One of my lecturers at university found one of the great secrets of life, and, rather than publishing it, or telling any one about it, simply wrote it on a piece of paper and displayed it in her office. I'm not even sure that she was aware of its absolute profundidty, but people would go for tutorials with her, and see it there, and be impressed. I was certainly most stunned by its simplicity and far reaching consequences.
It doesn't sound revelationary (I think big truths seldom do). In fact, it sounds small and simple: that, I'm convinced, is one of its best qualities.
Word-processed, on a piece of A4 paper (landcape orientation) blu-tacked to the inside of her door, was this:
the way out is through the door
I took it to mean: 'If you don't like where you are, leave'. And then I thought some more about it: 'Why look for another solution to a problem if there's an obvious and workable one right in front of you?' (a sort of less odd Occam's Razor, if you like).

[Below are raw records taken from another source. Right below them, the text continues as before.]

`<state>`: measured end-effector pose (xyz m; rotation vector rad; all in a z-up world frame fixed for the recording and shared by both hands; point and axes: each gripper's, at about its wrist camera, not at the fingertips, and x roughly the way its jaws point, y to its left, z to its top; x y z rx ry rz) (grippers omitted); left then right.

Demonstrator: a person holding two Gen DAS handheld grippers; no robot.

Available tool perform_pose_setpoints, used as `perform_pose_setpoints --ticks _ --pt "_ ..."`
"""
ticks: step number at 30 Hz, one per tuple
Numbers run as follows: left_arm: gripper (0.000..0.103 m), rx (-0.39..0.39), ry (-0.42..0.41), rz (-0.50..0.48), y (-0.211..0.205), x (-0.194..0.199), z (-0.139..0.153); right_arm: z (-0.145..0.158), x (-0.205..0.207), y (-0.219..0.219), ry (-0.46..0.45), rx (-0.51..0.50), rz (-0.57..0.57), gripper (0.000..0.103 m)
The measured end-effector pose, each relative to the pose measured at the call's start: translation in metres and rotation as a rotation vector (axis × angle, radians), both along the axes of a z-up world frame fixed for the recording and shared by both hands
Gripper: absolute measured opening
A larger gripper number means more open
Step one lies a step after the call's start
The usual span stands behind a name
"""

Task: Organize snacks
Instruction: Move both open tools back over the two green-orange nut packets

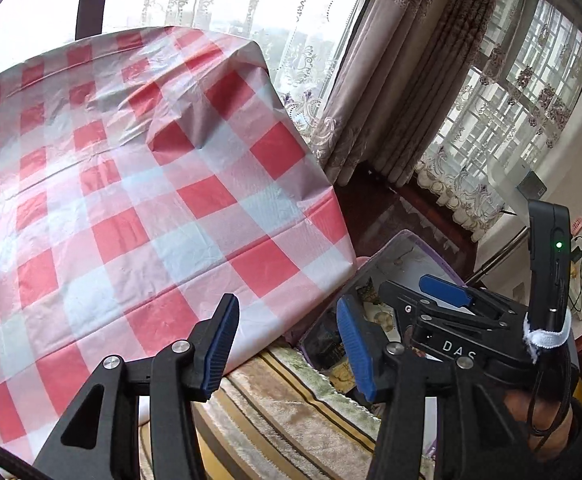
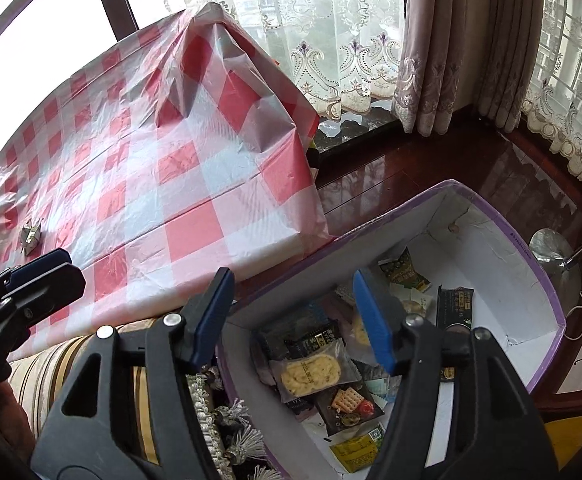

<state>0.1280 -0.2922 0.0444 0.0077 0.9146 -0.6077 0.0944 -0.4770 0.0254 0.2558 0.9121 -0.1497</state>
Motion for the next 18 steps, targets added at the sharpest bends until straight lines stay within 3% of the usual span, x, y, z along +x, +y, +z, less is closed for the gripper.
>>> perform_pose_setpoints --ticks 2,8,12,18 --pt "0.052 0.045 -0.04 0.051 0.016 0.005 0.004 0.007 0.007 0.016 -0.02 -0.009 0.026 0.065" --pt "0.052 0.043 -0.097 0.171 0.075 0.018 0.009 0.013 0.028 0.075 -0.04 -0.03 0.153 0.065" --pt "0.052 0.038 -0.076 0.257 0.122 0.033 0.002 0.01 0.039 0.118 -0.033 -0.013 0.249 0.065" --pt "0.052 0.029 -0.058 0.416 0.2 0.05 -0.011 0.005 0.053 0.17 -0.025 -0.065 0.374 0.065"
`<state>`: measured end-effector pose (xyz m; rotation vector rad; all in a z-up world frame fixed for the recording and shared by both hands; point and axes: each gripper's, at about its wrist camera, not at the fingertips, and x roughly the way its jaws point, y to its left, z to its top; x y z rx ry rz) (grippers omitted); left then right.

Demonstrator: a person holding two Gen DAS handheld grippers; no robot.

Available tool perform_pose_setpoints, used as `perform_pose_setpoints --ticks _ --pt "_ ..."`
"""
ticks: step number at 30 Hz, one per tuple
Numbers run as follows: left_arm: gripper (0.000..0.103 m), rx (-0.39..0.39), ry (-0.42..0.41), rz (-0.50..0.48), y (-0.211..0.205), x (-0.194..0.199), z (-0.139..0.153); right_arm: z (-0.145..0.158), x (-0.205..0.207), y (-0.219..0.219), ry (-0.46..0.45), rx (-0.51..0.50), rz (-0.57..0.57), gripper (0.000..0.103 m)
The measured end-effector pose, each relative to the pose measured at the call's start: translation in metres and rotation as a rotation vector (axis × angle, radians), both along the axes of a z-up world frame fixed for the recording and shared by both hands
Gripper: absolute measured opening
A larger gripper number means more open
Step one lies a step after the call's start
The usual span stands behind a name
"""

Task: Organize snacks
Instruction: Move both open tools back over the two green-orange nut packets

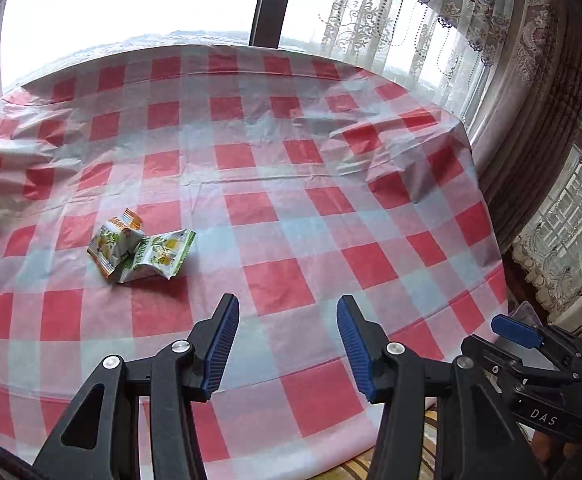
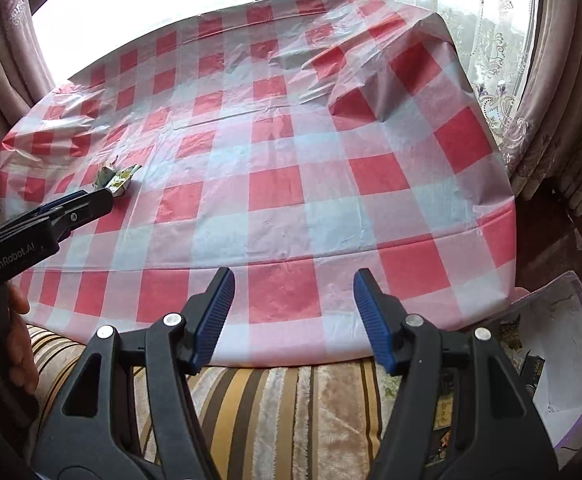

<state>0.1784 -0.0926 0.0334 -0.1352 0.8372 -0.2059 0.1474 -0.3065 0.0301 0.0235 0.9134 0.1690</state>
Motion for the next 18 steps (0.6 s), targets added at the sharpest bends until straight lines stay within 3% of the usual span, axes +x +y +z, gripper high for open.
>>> perform_pose_setpoints --ticks 8,18 --pt "0.052 0.03 0.039 0.164 0.074 0.027 -0.018 -0.004 0.02 0.044 -0.002 -0.036 0.087 0.065" --pt "0.052 0.093 0.066 0.169 0.103 0.067 -0.033 -0.007 0.044 0.095 -0.007 -0.072 0.186 0.065"
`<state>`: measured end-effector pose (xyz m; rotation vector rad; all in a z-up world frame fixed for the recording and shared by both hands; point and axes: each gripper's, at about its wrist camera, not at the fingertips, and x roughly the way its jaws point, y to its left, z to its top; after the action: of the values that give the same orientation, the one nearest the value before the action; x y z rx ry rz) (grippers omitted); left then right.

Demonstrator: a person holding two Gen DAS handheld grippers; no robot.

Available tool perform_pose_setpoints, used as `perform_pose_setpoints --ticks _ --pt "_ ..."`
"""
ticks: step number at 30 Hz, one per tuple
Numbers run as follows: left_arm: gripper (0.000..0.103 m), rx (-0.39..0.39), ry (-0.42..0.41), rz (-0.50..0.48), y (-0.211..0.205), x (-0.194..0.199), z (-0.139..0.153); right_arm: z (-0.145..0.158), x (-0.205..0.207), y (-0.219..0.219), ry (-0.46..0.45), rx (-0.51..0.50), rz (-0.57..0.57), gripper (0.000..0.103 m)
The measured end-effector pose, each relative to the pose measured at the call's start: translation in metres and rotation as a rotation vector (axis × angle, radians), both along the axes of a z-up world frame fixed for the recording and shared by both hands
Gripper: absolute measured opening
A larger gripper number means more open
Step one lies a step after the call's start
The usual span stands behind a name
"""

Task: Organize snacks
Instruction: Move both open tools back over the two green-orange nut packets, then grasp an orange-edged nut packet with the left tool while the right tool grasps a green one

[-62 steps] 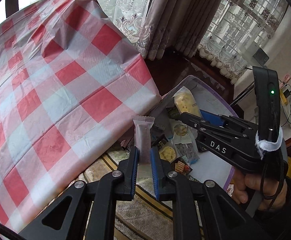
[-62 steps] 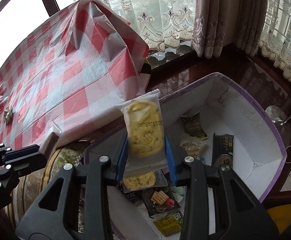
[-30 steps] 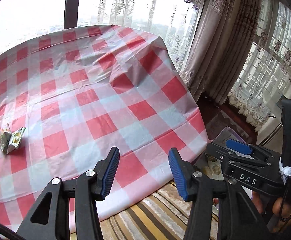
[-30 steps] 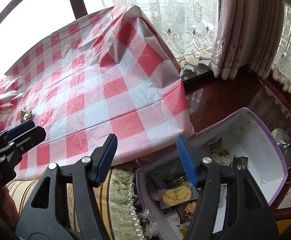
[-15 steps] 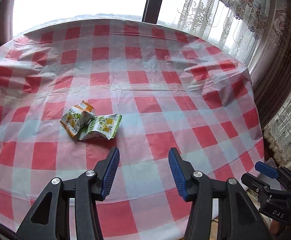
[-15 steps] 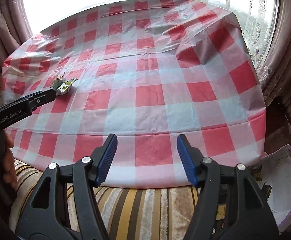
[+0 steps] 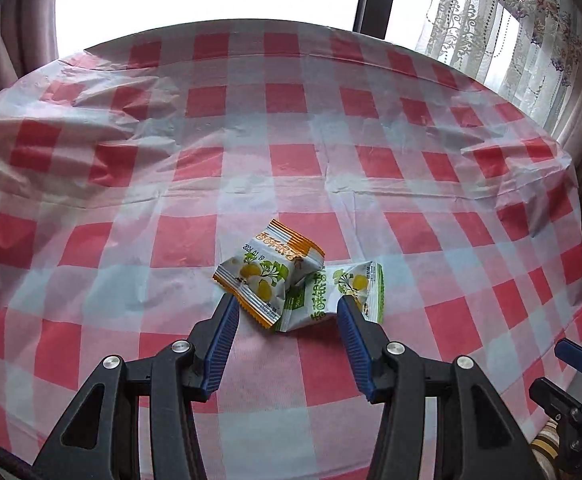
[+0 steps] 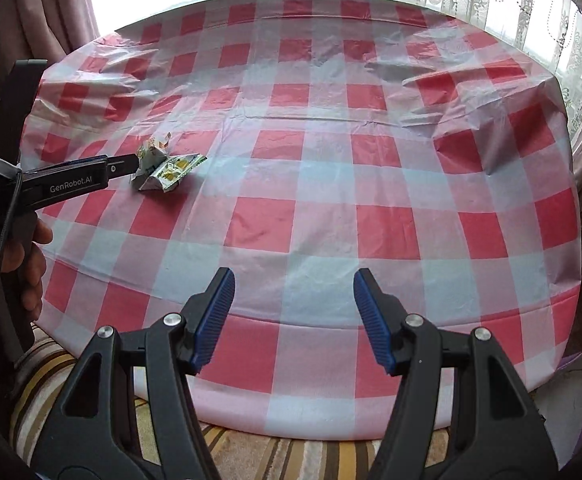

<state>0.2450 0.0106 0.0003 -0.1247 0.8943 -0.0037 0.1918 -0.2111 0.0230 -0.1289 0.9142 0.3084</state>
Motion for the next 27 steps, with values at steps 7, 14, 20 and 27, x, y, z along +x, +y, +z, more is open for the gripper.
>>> perform_pose_setpoints --ticks 7,14,20,27 --pt "0.053 0.013 0.018 -0.04 0.008 0.024 -0.014 0.0 0.018 0.033 -0.012 0.001 0.092 0.068" --pt "0.053 -0.052 0.004 -0.109 0.017 0.047 -0.026 0.001 0.037 0.068 -0.052 -0.032 0.188 0.074" --pt "0.042 -0.097 -0.007 -0.138 0.028 0.059 -0.034 -0.004 0.053 0.09 -0.069 -0.064 0.25 0.076" --pt "0.037 -0.128 -0.018 -0.119 0.04 0.057 -0.035 -0.011 0.068 0.121 -0.09 -0.096 0.356 0.079"
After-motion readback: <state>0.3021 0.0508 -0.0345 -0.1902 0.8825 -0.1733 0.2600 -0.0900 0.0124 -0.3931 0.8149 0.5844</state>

I've been using this maxim at work a good deal now. And people automatically think it's a way of being asked to get out. But, and here's the thing, once people have been given this idea, work is easier - because they know that the exit is there when they no longer want to be present. In fact, fewer people walk out through frustration, because they know, legitimately, that the door is open.
The last way of reading the line, though, is the best: 'Use the door, and all you end up doing is leaving. Only use it when you want to quit'. The liminality of a door is not something to be faced lightly. If you're not trying to leave, then look for something else to go through.
I certainly look at doors in a different light, now.